NEOPTERIN IN THE DIAGNOSIS AND TREATMENT MONITORING OF TUBERCULOSIS RELAPSES (LITERATURE REVIEW)

Received: 23.09.2025
Accepted: 25.12.2025
Published online: 20.03.2026
UDC: 616.24-002.5’036.87-07-08
DOI: 10.26212/2227-1937.2026.83.87.009

NEOPTERIN IN THE DIAGNOSIS AND TREATMENT MONITORING OF TUBERCULOSIS RELAPSES (LITERATURE REVIEW)
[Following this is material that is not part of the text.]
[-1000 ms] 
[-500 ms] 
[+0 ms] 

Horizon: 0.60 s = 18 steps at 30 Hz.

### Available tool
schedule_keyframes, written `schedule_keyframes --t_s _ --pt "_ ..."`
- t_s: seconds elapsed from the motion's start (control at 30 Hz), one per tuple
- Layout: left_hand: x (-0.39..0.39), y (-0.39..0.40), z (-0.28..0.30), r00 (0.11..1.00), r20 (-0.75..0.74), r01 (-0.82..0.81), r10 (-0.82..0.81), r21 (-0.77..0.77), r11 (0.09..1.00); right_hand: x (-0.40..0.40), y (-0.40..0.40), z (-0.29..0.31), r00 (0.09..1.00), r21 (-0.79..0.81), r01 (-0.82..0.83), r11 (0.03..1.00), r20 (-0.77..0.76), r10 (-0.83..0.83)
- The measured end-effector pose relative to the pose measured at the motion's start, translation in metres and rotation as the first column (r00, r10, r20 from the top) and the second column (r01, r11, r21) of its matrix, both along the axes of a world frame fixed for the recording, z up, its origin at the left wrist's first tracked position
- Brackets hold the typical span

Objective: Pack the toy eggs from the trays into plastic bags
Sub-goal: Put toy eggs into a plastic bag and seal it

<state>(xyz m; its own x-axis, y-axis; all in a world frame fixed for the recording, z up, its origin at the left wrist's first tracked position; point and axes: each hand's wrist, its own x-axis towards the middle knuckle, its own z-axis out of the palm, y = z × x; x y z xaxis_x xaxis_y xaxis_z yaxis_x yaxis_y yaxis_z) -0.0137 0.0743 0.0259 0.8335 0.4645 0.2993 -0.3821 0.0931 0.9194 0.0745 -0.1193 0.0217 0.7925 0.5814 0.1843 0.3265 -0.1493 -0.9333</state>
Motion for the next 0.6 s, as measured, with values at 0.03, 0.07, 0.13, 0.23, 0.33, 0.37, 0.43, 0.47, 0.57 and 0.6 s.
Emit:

Tanzharykova G.N. ¹, Dilmagambetov D.S. ¹, Morozova T.I.², Ilyassov E.N. ³

¹ NJSC “West Kazakhstan Marat Ospanov Medical University”, Aktobe, Kazakhstan

² FSBEI of HE «Saratov State Medical University named after V.I. Razumovsky»
of the Ministry of Health of the Russian Federation, Saratov, Russia

³ SCE on REM «Aktobe Regional Phthisiopulmonology Center», Aktobe, Kazakhstan

Introduction: Tuberculosis remains one of the global public health challenges today. Despite the implementation of modern diagnostic and treatment methods, tuberculosis is still characterized by the spread of drug-resistant forms and disease relapses. In this regard, there is growing interest in identifying biomarkers that can improve diagnostic accuracy and the effectiveness of treatment monitoring. Neopterin is considered one of the promising markers, as it reflects the activation of cellular immunity and can serve as an important diagnostic and prognostic indicator in pulmonary
tuberculosis.

Objective: To investigate the diagnostic and prognostic role of neopterin in the detection and treatment monitoring of tuberculosis relapses.

Materials and Methods. A literature search was conducted in international and regional databases (Web of Science, Scopus, PubMed, Google Scholar, eLIBRARY, CyberLeninka) covering the period from 2013 to 2025. The analysis included original research studies, systematic reviews, meta-analyses, and clinical trials containing data on neopterin levels in adult patients with tuberculosis.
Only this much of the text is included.